The answer is to be the lines of the material from its start through the line containing "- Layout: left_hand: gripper", each copied exactly; no pictures.

» DATA TO USE:
______________________________

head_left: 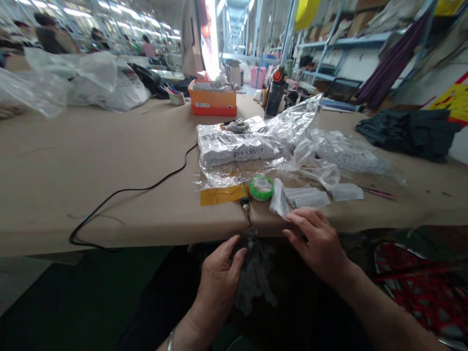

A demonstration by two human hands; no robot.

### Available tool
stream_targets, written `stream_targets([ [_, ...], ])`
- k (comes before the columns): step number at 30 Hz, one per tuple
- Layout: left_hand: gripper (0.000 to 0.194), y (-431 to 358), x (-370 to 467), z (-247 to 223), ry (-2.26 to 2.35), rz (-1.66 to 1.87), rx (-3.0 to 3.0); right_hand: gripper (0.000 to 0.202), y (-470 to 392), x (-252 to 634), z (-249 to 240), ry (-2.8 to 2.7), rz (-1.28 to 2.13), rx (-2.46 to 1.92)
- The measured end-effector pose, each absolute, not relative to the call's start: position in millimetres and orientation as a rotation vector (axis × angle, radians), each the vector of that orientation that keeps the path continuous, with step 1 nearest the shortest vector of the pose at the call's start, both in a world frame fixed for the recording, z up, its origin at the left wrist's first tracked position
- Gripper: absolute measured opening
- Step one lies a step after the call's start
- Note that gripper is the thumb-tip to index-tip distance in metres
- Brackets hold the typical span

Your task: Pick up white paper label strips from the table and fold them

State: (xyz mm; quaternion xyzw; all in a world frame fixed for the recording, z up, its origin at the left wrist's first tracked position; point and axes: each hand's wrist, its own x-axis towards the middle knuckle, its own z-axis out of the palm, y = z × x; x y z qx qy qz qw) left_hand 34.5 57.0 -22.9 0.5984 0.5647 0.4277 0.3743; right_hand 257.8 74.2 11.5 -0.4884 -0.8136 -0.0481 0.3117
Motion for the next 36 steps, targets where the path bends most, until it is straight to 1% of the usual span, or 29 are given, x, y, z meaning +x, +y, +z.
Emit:
stream_targets([
  [2,0.029,55,33,-29,1.457,1.09,1.478,0.042,81,271,7,-2.227,-0.31,-1.437],
  [3,0.027,54,34,-31,1.463,1.075,1.457,0.047,84,276,3,-2.27,-0.358,-1.488],
  [4,0.025,52,35,-32,1.466,1.053,1.442,0.048,86,280,0,-2.303,-0.391,-1.512],
  [5,0.022,51,37,-32,1.464,1.028,1.432,0.045,87,282,-4,-2.314,-0.417,-1.511],
  [10,0.012,46,59,-22,1.348,0.917,1.334,0.017,84,290,-8,-2.176,-0.459,-1.338],
  [13,0.013,46,79,-11,1.204,0.856,1.037,0.015,71,289,-1,-2.134,-0.395,-1.23],
  [17,0.027,49,105,1,0.837,0.803,0.431,0.015,40,277,7,-2.205,-0.281,-1.046],
  [18,0.027,50,110,2,0.771,0.812,0.351,0.015,33,274,8,-2.232,-0.249,-0.996],
  [20,0.02,53,118,2,0.724,0.852,0.283,0.016,26,272,7,-2.282,-0.195,-0.921],
  [22,0.013,55,122,0,0.772,0.876,0.271,0.023,30,277,4,-2.311,-0.174,-0.947],
  [23,0.011,55,123,-2,0.818,0.861,0.275,0.029,36,281,2,-2.307,-0.186,-1.017],
  [26,0.012,54,123,-5,0.957,0.81,0.329,0.052,61,297,-6,-2.206,-0.302,-1.368],
  [28,0.014,52,122,-7,1.004,0.81,0.368,0.056,75,307,-12,-2.16,-0.391,-1.543],
  [30,0.016,51,121,-9,1.022,0.809,0.385,0.048,82,313,-18,-2.172,-0.447,-1.591],
  [33,0.016,48,119,-11,1.05,0.781,0.393,0.032,82,321,-23,-2.164,-0.456,-1.527],
  [36,0.017,46,119,-10,1.05,0.76,0.403,0.024,82,328,-22,-2.098,-0.409,-1.422],
])
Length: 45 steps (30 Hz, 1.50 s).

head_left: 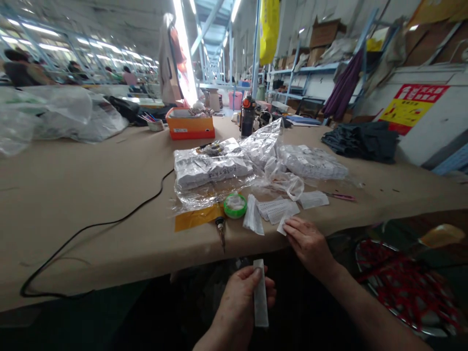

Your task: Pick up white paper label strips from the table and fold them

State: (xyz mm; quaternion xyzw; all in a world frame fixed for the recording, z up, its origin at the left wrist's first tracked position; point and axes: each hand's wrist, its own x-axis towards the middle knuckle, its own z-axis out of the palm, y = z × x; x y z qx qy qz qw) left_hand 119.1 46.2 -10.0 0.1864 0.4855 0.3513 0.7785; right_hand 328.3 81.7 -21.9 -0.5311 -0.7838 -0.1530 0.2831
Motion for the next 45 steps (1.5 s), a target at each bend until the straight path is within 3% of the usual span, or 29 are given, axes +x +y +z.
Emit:
stream_targets([
  [6,0.017,46,124,-6,0.994,0.713,0.348,0.014,71,324,-12,-1.955,-0.244,-1.236],
  [13,0.026,56,134,-29,0.77,0.833,0.229,0.024,34,279,-16,-2.287,-0.254,-0.705],
  [18,0.039,52,133,-37,0.797,0.911,0.165,0.027,28,266,-27,-2.293,-0.257,-0.671],
  [21,0.036,47,130,-33,0.84,0.901,0.192,0.023,23,268,-22,-2.296,-0.184,-0.692],
  [24,0.028,44,126,-25,0.903,0.813,0.263,0.019,32,290,-13,-2.28,-0.128,-0.858],
  [29,0.024,44,123,-19,1.037,0.719,0.311,0.06,75,374,-14,-1.957,-0.513,-1.652],
  [31,0.025,42,123,-20,1.048,0.704,0.312,0.064,87,401,-19,-1.983,-0.58,-1.799],
  [35,0.025,40,122,-23,1.064,0.692,0.313,0.051,90,420,-20,-2.093,-0.513,-1.737],
  [40,0.025,42,119,-25,1.081,0.669,0.329,0.018,84,423,-15,-2.102,-0.418,-1.577],
  [45,0.019,38,118,-16,1.047,0.697,0.328,0.014,73,416,-13,-2.007,-0.325,-1.452],
])
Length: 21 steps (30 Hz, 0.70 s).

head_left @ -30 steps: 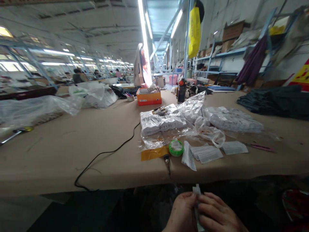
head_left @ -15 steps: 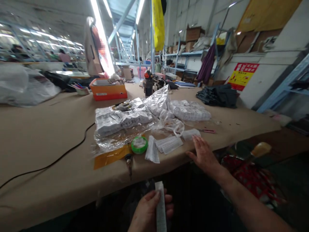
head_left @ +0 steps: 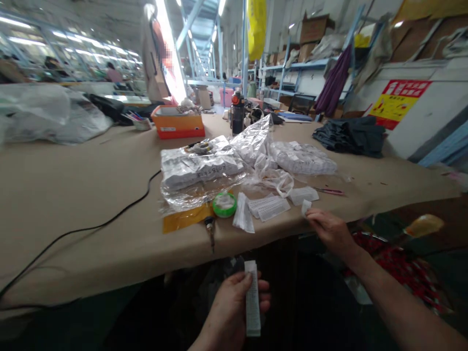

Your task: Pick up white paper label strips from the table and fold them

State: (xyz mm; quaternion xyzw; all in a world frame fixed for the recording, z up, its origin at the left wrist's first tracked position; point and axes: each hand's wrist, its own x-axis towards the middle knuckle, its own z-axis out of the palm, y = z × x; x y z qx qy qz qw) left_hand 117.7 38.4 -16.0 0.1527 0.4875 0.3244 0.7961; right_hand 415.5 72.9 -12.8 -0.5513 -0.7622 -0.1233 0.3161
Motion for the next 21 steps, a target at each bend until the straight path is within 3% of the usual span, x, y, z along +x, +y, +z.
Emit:
stream_targets([
  [4,0.013,35,117,-7,1.003,0.699,0.301,0.005,48,366,-8,-1.838,-0.187,-1.335],
  [8,0.013,36,115,-3,0.913,0.765,0.273,0.012,19,293,-10,-2.114,0.032,-0.923],
  [11,0.006,35,109,-4,0.895,0.897,0.23,0.015,9,254,-19,-2.269,0.015,-0.797],
  [21,0.005,29,97,-8,0.964,0.929,0.146,0.017,8,248,-32,-2.439,0.007,-0.755],
])
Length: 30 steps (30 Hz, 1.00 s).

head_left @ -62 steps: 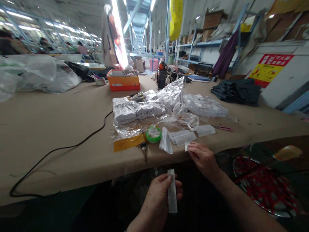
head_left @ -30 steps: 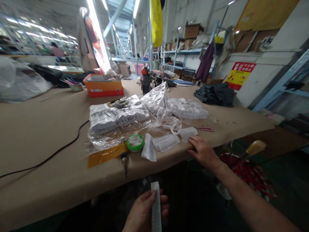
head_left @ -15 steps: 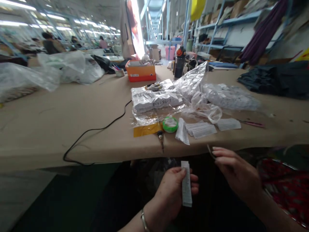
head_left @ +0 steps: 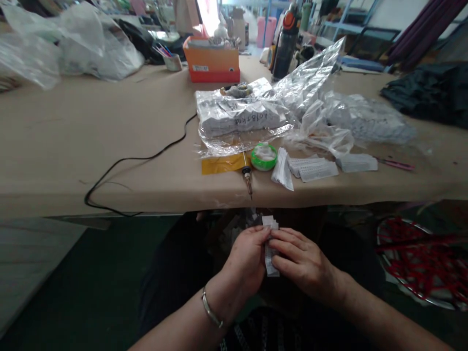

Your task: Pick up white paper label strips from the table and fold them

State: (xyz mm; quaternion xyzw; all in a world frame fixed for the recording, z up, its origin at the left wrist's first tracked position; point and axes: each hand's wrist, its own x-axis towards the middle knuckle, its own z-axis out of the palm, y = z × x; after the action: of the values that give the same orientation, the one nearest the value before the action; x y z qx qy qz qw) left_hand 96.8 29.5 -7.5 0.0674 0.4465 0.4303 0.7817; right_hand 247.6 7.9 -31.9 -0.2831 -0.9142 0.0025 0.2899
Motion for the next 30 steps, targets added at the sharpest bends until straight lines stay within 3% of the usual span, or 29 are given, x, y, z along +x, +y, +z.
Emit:
stream_targets([
  [13,0.005,25,93,-7,0.887,0.872,0.114,0.014,8,248,-27,-2.358,0.195,-0.701],
  [15,0.003,23,89,-7,0.88,0.802,0.15,0.026,6,251,-25,-2.22,0.39,-0.742],
  [18,0.016,15,81,-6,0.786,0.629,0.244,0.037,7,261,-25,-1.854,0.83,-0.976],
  [20,0.021,8,77,-4,0.732,0.535,0.278,0.049,11,267,-27,-1.607,1.283,-1.051],
  [24,0.024,-7,77,-4,0.732,0.417,0.302,0.078,18,271,-35,-1.306,2.175,-0.793],
  [26,0.024,-12,78,-6,0.724,0.391,0.318,0.072,18,269,-40,-1.231,2.329,-0.75],
  [30,0.034,-21,81,-10,0.734,0.378,0.39,0.047,12,262,-43,-1.214,2.287,-0.808],
])
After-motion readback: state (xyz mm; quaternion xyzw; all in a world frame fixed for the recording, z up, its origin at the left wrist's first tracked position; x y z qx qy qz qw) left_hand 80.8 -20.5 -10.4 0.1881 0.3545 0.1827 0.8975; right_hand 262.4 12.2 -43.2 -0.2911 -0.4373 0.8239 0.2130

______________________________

» SOLUTION:
head_left: 

A demonstration by two human hands; no robot.

### Available tool
stream_targets, written `stream_targets([ [_, ...], ])`
- k (comes before the columns): step number at 30 Hz, one per tuple
- Layout: left_hand: gripper (0.000 to 0.194), y (-431 to 358), x (-370 to 467), z (-247 to 223), ry (-2.26 to 2.35), rz (-1.66 to 1.87), rx (-3.0 to 3.0); right_hand: gripper (0.000 to 0.202), y (-470 to 392), x (-252 to 634), z (-249 to 240), ry (-2.8 to 2.7), rz (-1.28 to 2.13), rx (-2.46 to 1.92)

This output contains the full answer.